| name | talking-head-editor |
| description | 口播 / talking-head 视频精剪 skill。适用于单人出镜口播、采访、自述、 课程讲解、播客切条等以 A-roll 说话为主的视频。Use when the user asks for “剪口播”, “删停顿”, “去废话”, “删语气词”, “jump cut”, “按字幕精剪”, “根据 transcript 粗剪”, “采访精剪”, “单人口播提速”, or “把这段 talking head 剪紧凑”.
|
Talking Head Editor
Use this skill to turn transcript-driven talking-head footage into a clean rough-cut plan. Prefer sentence-level transcript editing over scene-based montage logic. If the task also requires executable FFmpeg commands or delivery-safe export settings, read ../ffmpeg-best-practice/SKILL.md alongside this skill.
Scope
- Remove long pauses, filler words, false starts, repeated phrases, and obvious tangents.
- Preserve the speaker's meaning, rhythm, and necessary breathing room.
- Produce sentence-level keep/delete decisions and merged cut ranges.

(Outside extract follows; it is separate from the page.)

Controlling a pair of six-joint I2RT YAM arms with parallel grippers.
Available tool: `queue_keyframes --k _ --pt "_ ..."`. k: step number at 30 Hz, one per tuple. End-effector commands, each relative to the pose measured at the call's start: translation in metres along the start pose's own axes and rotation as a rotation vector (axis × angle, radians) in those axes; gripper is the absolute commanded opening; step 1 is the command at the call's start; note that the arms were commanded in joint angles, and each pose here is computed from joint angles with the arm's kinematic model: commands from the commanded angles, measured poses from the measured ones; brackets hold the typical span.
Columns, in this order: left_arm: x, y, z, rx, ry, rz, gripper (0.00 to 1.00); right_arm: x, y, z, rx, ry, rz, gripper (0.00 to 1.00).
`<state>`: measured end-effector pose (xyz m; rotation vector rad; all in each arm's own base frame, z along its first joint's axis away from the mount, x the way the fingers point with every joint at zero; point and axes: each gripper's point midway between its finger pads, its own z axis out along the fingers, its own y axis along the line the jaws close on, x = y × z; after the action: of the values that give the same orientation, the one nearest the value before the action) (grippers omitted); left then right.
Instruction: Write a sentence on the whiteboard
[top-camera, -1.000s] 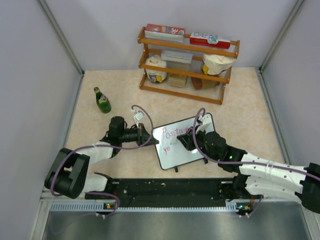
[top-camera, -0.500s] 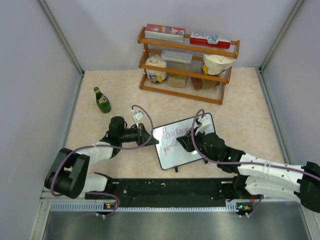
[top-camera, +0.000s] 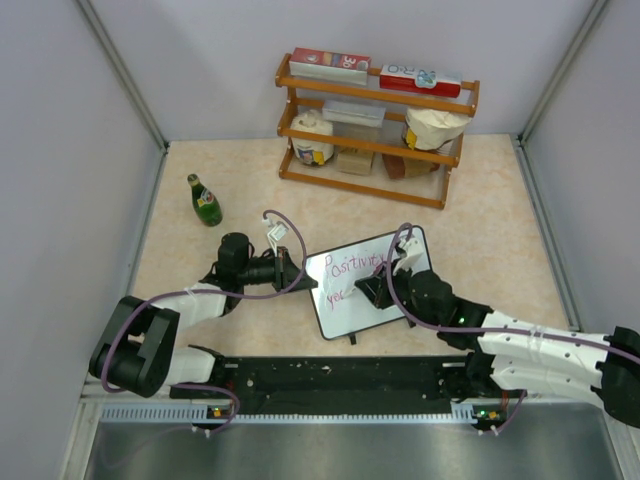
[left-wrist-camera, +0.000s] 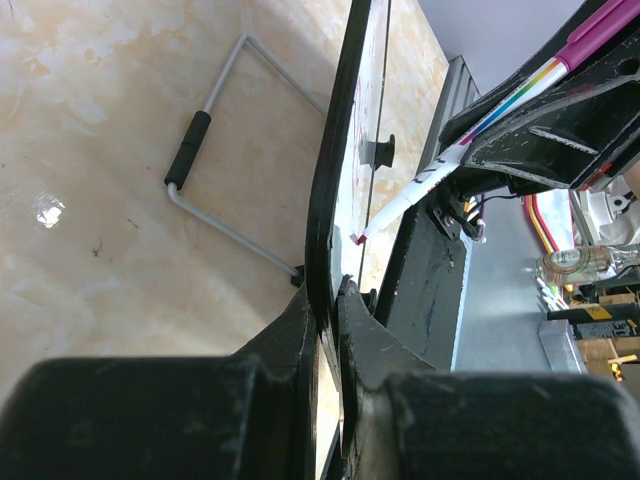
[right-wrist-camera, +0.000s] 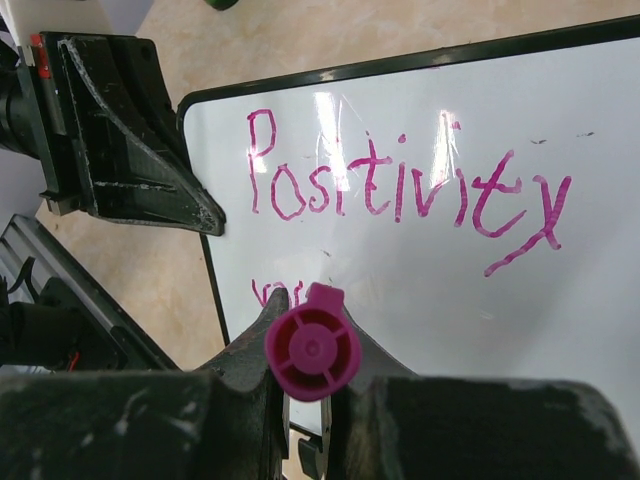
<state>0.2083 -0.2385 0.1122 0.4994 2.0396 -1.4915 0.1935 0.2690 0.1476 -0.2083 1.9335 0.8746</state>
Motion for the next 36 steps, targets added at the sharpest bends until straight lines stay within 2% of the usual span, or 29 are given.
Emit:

- Call out jump-cut risks, subtitle strategy, and export notes.
- Focus this first version on edit planning and execution specs, not automatic face tracking, B-roll retrieval, or template animation.
Required Inputs
Start once at least one of these exists:
srt, vtt, or transcript with timestamps
- Review notes that mark lines to keep/remove
- Source media plus a request to first create sentence-level timestamps
If the user only provides raw video without timestamps, first obtain or generate sentence-level timestamps before promising exact cut ranges.
Default Workflow
- Decide the pacing preset:
clean, creator, or viral.
- Read
references/workflow.md for the end-to-end editing sequence.
- Read
references/edit-rules.md when deciding what to delete, what to keep, how much handle to preserve, and how aggressively to merge.
- Read
references/file-formats.md when returning structured outputs like edit_decision.json, merged segment tables, or subtitle plans.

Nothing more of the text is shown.